SM90 Support #126

AD2605 · 2024-08-26T07:32:49Z

Adds SM 90 support for GEMM, and enables example 48

This PR wait on the following compiler features (hence draft)

Workgroup static extension
TensorMap data structure and initialization via SYCL
Launch property for .maxntid (hence using the explicit queue.submit for now)

rolandschulz · 2024-08-26T15:37:49Z

cmake/FindDPCPP.cmake

@@ -51,6 +51,8 @@ endif()

 if(NOT "${DPCPP_SYCL_ARCH}" STREQUAL "")
  if("${DPCPP_SYCL_TARGET}" STREQUAL "nvptx64-nvidia-cuda")
+    list(APPEND DPCPP_FLAGS "-fno-sycl-decompose-functor;")


Would be good to have comments behind any non-obvious flag to understand in the feature why we added certain flags.
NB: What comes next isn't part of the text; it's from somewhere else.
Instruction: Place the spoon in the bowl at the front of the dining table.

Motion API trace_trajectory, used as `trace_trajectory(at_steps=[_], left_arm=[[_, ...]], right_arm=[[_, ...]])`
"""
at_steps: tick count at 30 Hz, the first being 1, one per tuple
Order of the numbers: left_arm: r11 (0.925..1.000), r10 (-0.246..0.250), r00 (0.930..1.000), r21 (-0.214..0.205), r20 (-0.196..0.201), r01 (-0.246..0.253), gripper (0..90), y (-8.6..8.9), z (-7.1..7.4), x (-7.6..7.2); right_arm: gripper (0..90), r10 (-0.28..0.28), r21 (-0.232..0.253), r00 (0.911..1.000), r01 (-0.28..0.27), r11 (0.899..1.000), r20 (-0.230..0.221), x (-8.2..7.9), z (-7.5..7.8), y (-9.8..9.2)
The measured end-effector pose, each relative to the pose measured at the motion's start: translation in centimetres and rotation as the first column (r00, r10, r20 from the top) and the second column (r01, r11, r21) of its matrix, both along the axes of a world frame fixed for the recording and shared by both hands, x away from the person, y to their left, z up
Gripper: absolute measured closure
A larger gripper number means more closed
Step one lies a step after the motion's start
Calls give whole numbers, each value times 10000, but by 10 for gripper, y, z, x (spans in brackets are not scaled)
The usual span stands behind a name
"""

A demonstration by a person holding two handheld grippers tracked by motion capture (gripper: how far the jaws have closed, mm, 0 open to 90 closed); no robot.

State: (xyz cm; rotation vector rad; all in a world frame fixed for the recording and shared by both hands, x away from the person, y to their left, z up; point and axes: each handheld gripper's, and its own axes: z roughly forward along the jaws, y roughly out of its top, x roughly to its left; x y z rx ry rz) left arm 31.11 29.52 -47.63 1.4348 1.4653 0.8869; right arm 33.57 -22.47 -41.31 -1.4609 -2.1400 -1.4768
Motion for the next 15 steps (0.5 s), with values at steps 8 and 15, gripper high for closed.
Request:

include/cutlass/arch/memory.h

aacostadiaz · 2024-08-26T16:30:18Z

cmake/FindDPCPP.cmake

@@ -38,7 +38,7 @@ find_library(DPCPP_LIB_DIR NAMES sycl sycl6 PATHS "${DPCPP_BIN_DIR}/../lib")

 add_library(DPCPP::DPCPP INTERFACE IMPORTED)

-set(DPCPP_FLAGS "-fsycl;")
+set(DPCPP_FLAGS "-fsycl;-mllvm;-enable-global-offset=false;")


This flag was moved to line 58

list(APPEND DPCPP_COMPILE_ONLY_FLAGS; "-mllvm;-enable-global-offset=false;")

There was a TODO comment which I thought I had added as a part of 0c9d5e1 over here,
which basically was basically about investigating why this line is needed,

I was aware of this change, but for some reason I was still seeing a kernel *_with_offset, hence I added that as a temporary fix,
This is also partly the reason why this PR is draft

aacostadiaz · 2024-08-26T16:33:29Z

examples/48_hopper_warp_specialized_gemm/48_hopper_warp_specialized_gemm.cu

+#if defined(SYCL_NVIDIA_TARGET)
+using namespace cutlass;
+#endif
+


Why is this needed?

because types like cudaError_t and cudaSuccess are defined in the cutlass namespace in the non cuda path

aacostadiaz · 2024-08-26T16:34:01Z

examples/48_hopper_warp_specialized_gemm/CMakeLists.txt

-
-
 cutlass_example_add_executable(
  48_hopper_warp_specialized_gemm
  48_hopper_warp_specialized_gemm.cu
-  )
+)


aacostadiaz · 2024-08-26T16:36:09Z

examples/CMakeLists.txt

+
+  if (DPCPP_SYCL_ARCH STREQUAL "sm_90a")
+    SET(ADD_CUDA ON)
+  endif()


For context: this is needed to call the function that initialise the TMA descriptor

Better to put the comments there for future reference

aacostadiaz · 2024-08-26T16:38:07Z

include/cute/arch/cluster_sm90.hpp

-  ((__CUDACC_VER_MAJOR__ >= 12) || ((__CUDACC_VER_MAJOR__ == 11) && (__CUDACC_VER_MINOR__ >= 8))))
+  ((__CUDACC_VER_MAJOR__ >= 12) || ((__CUDACC_VER_MAJOR__ == 11) && (__CUDACC_VER_MINOR__ >= 8)))) || \
+  (defined(__SYCL_CUDA_ARCH__) && (__SYCL_CUDA_ARCH__ >= 900))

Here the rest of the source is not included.